Although this implementation is quite trivial, this function could be used to optimize learning by filtering the action pool to include only useful actions. For example, if you know that movement against the grid walls doesn't change the state, you could filter this actions out in these situations. That said, you should be careful not to taint the agent with your knowledge from the problem. You're just a human, you do not know better

Act function ¹

This function maps a state and action to the next state. In this example, we just apply the action to the agents r and c properties, considering some special cases:

  • If the resulting agent's position includes a goal, it is removed from the goals array.
  • If the resulting agent's position includes a hazard, the dead property is set on the agent.
  • If the resulting agent's position is off grid bounds, it is just ignored and the last one is used.

One detail: if the agent is dead, it shouldn't act anymore. Calling this function with a dead agent state might reanimate it, and zombies are beyond this implementation intentions.

Reward function ¹

This function rewards or punishes the agent for some experience. In this example this function considers three components:

  • If the agent found a new goal, it is rewarded (+1) because love feels nice
  • If the agent died, it is punished (-1) because dying doesn't
  • If the agent did anything, it is punished (-0.01) because there's no such thing as a free lunch
const reward = (state: State, prevState: State): number =>
  prevState.goals.length - state.goals.length
  - (state.robson.dead ? 1 : 0)
  - 0.01;

It might seem mean to punish the agent for no reason, right? Turns out we don't want to foster a lazy behavior, so we need this. The values were all chosen arbitrarily and changing them changes the way the agent learns.

Final function ¹

This function just says if the game is over or not. In this example we consider a state:

  • a win if there's no more love to find
  • a loss if there's no more Robson

A final state is just a state that is a win or a loss.

const defeat = (state: State): boolean => state.robson.dead;
const victory = (state: State): boolean => state.goals.length === 0;

const final = (state: State): boolean => defeat(state) || victory(state);

Result

  • Initial values: 0.0
  • Learning rate: 90%
  • Discount factor: 90%
  • Exploration rate: 10%
  • Training sessions: 10
  • Q-Learning
↓ 💀 ❤
🤖 ⬚ ⬚
⬚ ⬚ ⬚
⬚ 💀 ❤
→ 🤖 ⬚
⬚ ⬚ ⬚
⬚ 💀 ❤
⬚ → 🤖
⬚ ⬚ ⬚
⬚ 💀 🤖
⬚ ⬚ ↑
⬚ ⬚ ⬚

Considerations

Of course this is a silly example, but it should help you get used to the abstractions proposed by markovjs.

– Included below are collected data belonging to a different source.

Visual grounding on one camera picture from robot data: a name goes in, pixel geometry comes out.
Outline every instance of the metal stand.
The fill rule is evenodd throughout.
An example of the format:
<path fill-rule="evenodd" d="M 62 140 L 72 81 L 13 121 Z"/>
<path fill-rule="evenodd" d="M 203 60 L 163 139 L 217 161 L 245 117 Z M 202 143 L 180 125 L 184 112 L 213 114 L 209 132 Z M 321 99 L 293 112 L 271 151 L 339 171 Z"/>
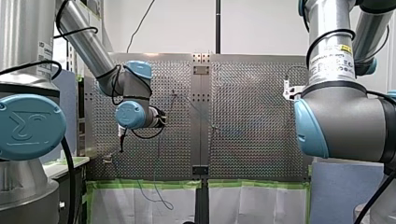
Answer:
<path fill-rule="evenodd" d="M 207 178 L 202 179 L 201 188 L 195 194 L 195 224 L 209 224 L 209 187 Z"/>

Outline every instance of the gray cylinder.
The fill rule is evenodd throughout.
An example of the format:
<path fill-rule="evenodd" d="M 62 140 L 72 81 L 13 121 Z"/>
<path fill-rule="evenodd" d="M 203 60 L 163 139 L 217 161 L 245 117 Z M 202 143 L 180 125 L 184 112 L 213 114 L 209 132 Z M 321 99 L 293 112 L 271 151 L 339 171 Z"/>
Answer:
<path fill-rule="evenodd" d="M 54 10 L 53 0 L 0 0 L 0 70 L 52 60 Z M 50 75 L 51 64 L 43 64 L 0 76 L 0 83 L 56 90 Z"/>
<path fill-rule="evenodd" d="M 354 5 L 355 0 L 309 0 L 306 10 L 310 45 L 328 32 L 349 30 L 349 11 Z M 345 32 L 328 34 L 318 42 L 309 58 L 309 85 L 336 80 L 355 81 L 351 47 L 352 36 Z"/>

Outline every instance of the light blue joint cover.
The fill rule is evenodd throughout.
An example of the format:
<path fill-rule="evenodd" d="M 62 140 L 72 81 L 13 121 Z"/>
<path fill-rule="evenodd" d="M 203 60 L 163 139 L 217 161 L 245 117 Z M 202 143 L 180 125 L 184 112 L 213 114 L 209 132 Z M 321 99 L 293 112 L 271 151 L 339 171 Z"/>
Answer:
<path fill-rule="evenodd" d="M 392 97 L 393 100 L 396 100 L 396 90 L 388 91 L 388 96 Z"/>
<path fill-rule="evenodd" d="M 140 77 L 151 79 L 151 65 L 149 63 L 141 62 L 141 61 L 129 61 L 125 64 L 128 66 L 135 74 Z"/>
<path fill-rule="evenodd" d="M 16 94 L 0 99 L 0 158 L 27 161 L 55 149 L 66 131 L 61 108 L 49 98 Z"/>
<path fill-rule="evenodd" d="M 117 107 L 116 120 L 123 128 L 142 128 L 146 121 L 145 110 L 135 101 L 123 102 Z"/>
<path fill-rule="evenodd" d="M 323 132 L 309 105 L 304 99 L 294 103 L 297 142 L 300 150 L 308 155 L 329 158 L 329 149 Z"/>
<path fill-rule="evenodd" d="M 373 59 L 373 62 L 370 64 L 369 70 L 367 70 L 365 75 L 372 75 L 376 70 L 377 60 Z"/>

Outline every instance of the metal pole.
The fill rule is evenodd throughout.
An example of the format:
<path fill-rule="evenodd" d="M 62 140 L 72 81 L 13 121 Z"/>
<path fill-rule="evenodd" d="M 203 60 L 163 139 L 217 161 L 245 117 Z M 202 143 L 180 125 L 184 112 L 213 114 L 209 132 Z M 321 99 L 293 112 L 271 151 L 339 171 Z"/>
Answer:
<path fill-rule="evenodd" d="M 221 0 L 216 0 L 216 53 L 221 54 Z"/>

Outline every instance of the green tape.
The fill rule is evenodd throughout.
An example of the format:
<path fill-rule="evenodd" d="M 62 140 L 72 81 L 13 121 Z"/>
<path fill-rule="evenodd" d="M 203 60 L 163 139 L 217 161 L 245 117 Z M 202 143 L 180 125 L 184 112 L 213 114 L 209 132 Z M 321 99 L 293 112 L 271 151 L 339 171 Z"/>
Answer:
<path fill-rule="evenodd" d="M 305 224 L 309 224 L 311 222 L 311 184 L 307 183 L 308 186 L 306 188 L 306 200 L 305 200 Z"/>
<path fill-rule="evenodd" d="M 91 224 L 91 213 L 92 213 L 92 202 L 93 202 L 93 188 L 87 184 L 87 223 Z"/>
<path fill-rule="evenodd" d="M 155 189 L 154 182 L 148 180 L 139 180 L 142 189 Z M 158 189 L 198 189 L 201 187 L 201 181 L 156 181 Z M 262 180 L 208 180 L 210 188 L 241 188 L 241 187 L 257 187 L 267 189 L 305 189 L 305 224 L 309 224 L 309 215 L 311 209 L 311 186 L 310 183 L 288 183 L 276 181 L 262 181 Z M 93 191 L 95 189 L 139 189 L 136 180 L 115 179 L 115 180 L 100 180 L 87 182 L 87 213 L 88 222 L 91 224 Z"/>
<path fill-rule="evenodd" d="M 73 157 L 73 163 L 74 163 L 74 164 L 79 163 L 79 162 L 82 162 L 82 161 L 84 161 L 84 160 L 85 160 L 85 158 Z M 44 163 L 44 165 L 52 165 L 52 164 L 54 164 L 54 163 L 58 163 L 58 164 L 60 164 L 60 165 L 67 165 L 66 159 L 64 159 L 64 160 L 62 160 L 62 161 L 48 161 L 48 162 Z"/>
<path fill-rule="evenodd" d="M 139 180 L 142 189 L 155 189 L 154 182 Z M 156 181 L 158 189 L 198 189 L 200 181 Z M 136 180 L 115 179 L 87 182 L 87 187 L 91 189 L 139 189 Z"/>
<path fill-rule="evenodd" d="M 262 180 L 209 180 L 209 187 L 213 188 L 240 188 L 258 187 L 268 189 L 307 189 L 309 183 L 288 183 Z"/>

I encourage you to clone this repository and play around with the implementation. There's actually a bunch of stuff to try out, for example:

  • Different layouts (move love, bigger grid, death all around, etc)
  • Different reward function (how does it impact learning?)
  • Different observation function (how does it impact learning generality?)
  • Different parameters

Thanks

To you, for reading, sure. But mainly to Robson. He made this all possible.

May his deaths be meaningful and help him find love!